Convicts and Comrades: Coerced Labor’s Impact on Early Labor Unions [PDF]
Job Market Paper
Tilburg University CentER Graduate School Best Graduate Student Paper Award, 2023
What role did the use of convict labor play in the establishment of early labor unions? This paper introduces a model where certain firms employ convict labor, reproducing the empirical patterns observed in the data. Workers face reduced wages and migrate to other firms, while firms see heightened profits, exacerbating income inequality. In response, workers organize, form unions, and initiate strikes. The calibrated model highlights the role of unions in narrowing income disparities. Empirically, I use an instrumental variable approach to demonstrate that, at the turn of the 20th century, convict labor significantly boosted union growth, strikes, and membership. This influence has persisted as regions with a history of heavy dependence on convict labor continue to display higher rates of union membership in the present day. These findings provide the first evidence of the role of coerced labor in the formation and persistence of labor unions.
The Legacy of School Shootings: The Long-Term and Intergenerational Effects [PDF] [CentER Discussion Paper]
Tilburg University CentER Graduate School Best Graduate Student Paper Award, 2022
In recent decades, countless US students have been on school grounds during shootings. This paper examines the long-term and intergenerational effects of school shootings on earnings, educational attainment, and geographic mobility. I find that exposure to a school shooting decreases survivors’ hourly wage by 20.8% and that this effect persists over their lifetime. Furthermore, I show that the effect of school shootings lasts beyond the initially exposed and has a detrimental impact on their children. Having shooting-exposed parents decreases children’s hourly wages by 18.8%.

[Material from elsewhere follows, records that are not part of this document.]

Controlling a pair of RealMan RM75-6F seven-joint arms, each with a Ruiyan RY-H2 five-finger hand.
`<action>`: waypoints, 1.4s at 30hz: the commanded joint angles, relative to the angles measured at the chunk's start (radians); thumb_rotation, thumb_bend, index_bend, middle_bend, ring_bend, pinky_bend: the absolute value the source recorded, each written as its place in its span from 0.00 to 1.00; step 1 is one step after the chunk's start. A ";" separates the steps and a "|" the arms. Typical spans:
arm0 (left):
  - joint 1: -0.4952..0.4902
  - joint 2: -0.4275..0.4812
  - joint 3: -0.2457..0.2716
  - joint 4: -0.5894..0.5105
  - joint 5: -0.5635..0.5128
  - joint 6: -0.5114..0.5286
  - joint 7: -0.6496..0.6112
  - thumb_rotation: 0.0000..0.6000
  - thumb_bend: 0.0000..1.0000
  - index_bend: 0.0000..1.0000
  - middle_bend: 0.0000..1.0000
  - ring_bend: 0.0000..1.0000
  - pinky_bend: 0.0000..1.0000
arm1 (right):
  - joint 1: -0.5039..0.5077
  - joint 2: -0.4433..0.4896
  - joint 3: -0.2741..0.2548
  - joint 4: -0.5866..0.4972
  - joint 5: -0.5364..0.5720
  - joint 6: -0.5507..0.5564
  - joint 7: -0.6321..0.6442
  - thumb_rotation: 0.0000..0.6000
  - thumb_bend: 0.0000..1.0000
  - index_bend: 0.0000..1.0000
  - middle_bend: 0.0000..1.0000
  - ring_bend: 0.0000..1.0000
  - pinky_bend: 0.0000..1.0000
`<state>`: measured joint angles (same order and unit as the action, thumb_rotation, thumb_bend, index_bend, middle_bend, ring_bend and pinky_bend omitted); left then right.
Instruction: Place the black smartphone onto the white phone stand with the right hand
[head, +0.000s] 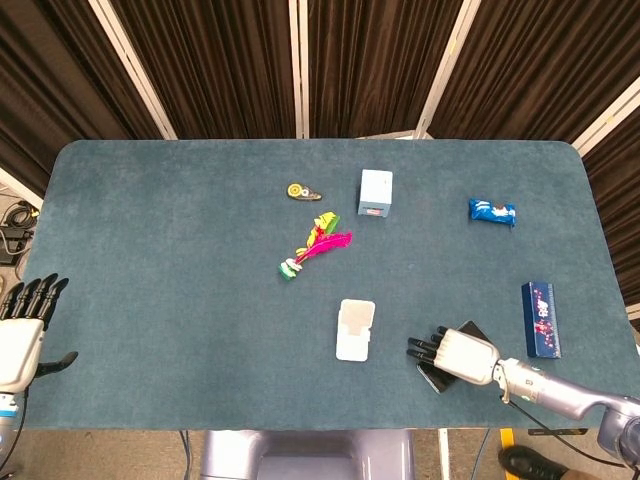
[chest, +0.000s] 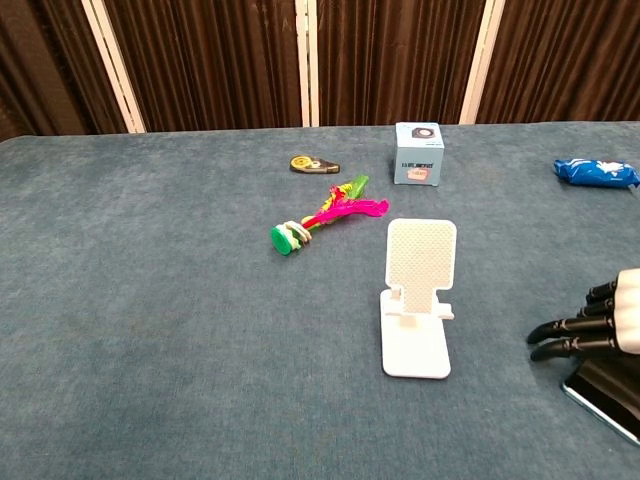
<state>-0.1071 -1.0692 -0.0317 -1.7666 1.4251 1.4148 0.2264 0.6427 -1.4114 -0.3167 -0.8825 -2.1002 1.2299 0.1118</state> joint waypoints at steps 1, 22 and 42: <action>0.000 0.000 0.001 -0.001 0.001 0.000 0.001 1.00 0.00 0.00 0.00 0.00 0.00 | -0.008 -0.007 0.007 0.030 -0.009 0.049 -0.025 1.00 0.21 0.55 0.59 0.44 0.47; 0.005 0.018 0.006 -0.010 0.016 0.012 -0.030 1.00 0.00 0.00 0.00 0.00 0.00 | 0.022 0.156 0.095 -0.109 -0.094 0.271 -0.489 1.00 0.21 0.56 0.59 0.45 0.47; -0.004 0.031 0.001 -0.011 -0.005 -0.009 -0.053 1.00 0.00 0.00 0.00 0.00 0.00 | 0.191 0.306 0.269 -0.627 -0.113 -0.134 -0.981 1.00 0.22 0.55 0.57 0.46 0.47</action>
<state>-0.1106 -1.0383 -0.0308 -1.7773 1.4201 1.4056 0.1739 0.8088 -1.1125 -0.0805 -1.4592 -2.2277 1.1589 -0.8132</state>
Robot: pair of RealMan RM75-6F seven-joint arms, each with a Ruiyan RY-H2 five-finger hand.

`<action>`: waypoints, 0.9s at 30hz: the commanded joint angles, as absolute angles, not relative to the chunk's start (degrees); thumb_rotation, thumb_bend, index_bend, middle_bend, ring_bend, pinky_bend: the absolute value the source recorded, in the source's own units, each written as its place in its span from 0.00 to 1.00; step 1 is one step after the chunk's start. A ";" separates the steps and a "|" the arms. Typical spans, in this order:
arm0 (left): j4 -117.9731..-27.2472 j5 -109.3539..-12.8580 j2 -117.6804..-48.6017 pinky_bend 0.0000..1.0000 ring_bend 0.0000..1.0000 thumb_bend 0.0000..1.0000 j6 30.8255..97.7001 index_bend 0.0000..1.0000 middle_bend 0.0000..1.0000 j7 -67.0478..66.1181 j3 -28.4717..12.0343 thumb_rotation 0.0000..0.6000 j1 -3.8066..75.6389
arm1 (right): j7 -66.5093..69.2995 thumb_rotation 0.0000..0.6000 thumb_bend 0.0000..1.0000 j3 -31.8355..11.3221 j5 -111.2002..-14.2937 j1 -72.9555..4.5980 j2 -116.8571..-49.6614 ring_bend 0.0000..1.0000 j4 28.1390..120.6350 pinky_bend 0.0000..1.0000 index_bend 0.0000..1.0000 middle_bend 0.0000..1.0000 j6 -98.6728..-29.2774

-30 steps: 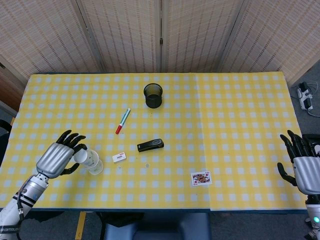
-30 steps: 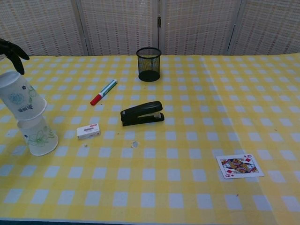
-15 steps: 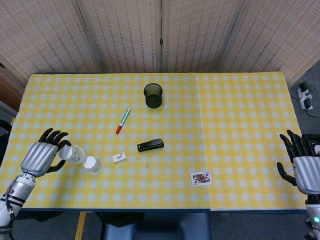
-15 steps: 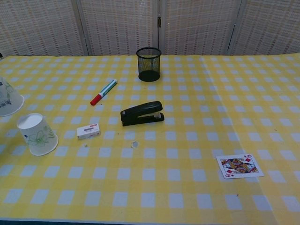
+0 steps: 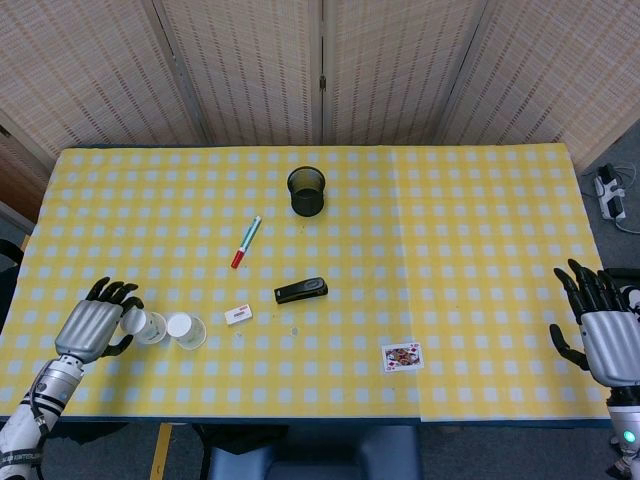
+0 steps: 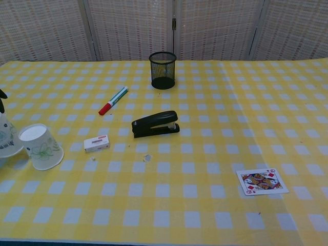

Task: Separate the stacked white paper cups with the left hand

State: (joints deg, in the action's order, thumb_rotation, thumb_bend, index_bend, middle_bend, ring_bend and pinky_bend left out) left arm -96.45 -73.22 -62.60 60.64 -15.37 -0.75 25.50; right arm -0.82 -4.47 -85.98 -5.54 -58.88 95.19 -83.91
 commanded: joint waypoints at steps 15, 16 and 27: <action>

Unions and Firms (with Burak Uras)
How do labor unions and firm size dynamics co-evolve in the context of institutional and technological change? This paper offers the first quantitative macro analysis explaining the interplay between labor unions and firm size distribution in the United States. It highlights the pivotal institutional and technological factors driving firm growth and union formation. Building on historical facts regarding the co-evolution of firm size and labor unions, we argue that low-cost factor innovation by large-scale firms undermines workers’ conditions, thereby stimulating the formation of unions. In our model, increasing returns to scale, associated with factor-cost-reducing innovation, endogenously sets a minimum firm size threshold for engaging in innovation. This threshold, influenced by institutional and technological factors, impacts the proportion of innovative firms in the economy. The relationship between the measure of innovators and labor unions exhibits a non-monotone pattern: while at low- and high ends of innovation intensity of the economy, labor unions seize to exist, unions prevail at intermediate levels of innovation intensity. This theoretical model aligns with the empirically observed trends of union prevalence over the century. It enables the quantitative identification of significant institutional and technological shifts that have contributed to firm growth, playing a crucial role in the fluctuating presence of labor unions.
Secularist Reform, Human Capital, and Polarization: Islam and Ataturk’s Turkey (with Alice Dominici and Quang Phúc Phùng)
How does secularization impact a society’s human capital development and political polarization? How is this influenced by local religious diversity? We delve into Ataturk’s reforms in Turkey, which sought to reduce religious institutions’ influence on politics, education, and daily life. We introduce a two-period OLG model in which the previous generation’s political tastes guide their children’s education decisions, affecting future human capital. Religious reforms shock these preferences, perpetuating polarized views. Empirically, we find that districts with higher pre-reform religiosity enroll fewer girls in secular schools. Next, using mosque locations from before the republic, we show how adopting the Turkish call to prayer magnifies societal polarization in electoral results. Given Turkey’s distinctive context, this paper offers novel insights into how religious diversity interacts with transformative, growth-oriented reforms—under Ataturk’s secularization agenda.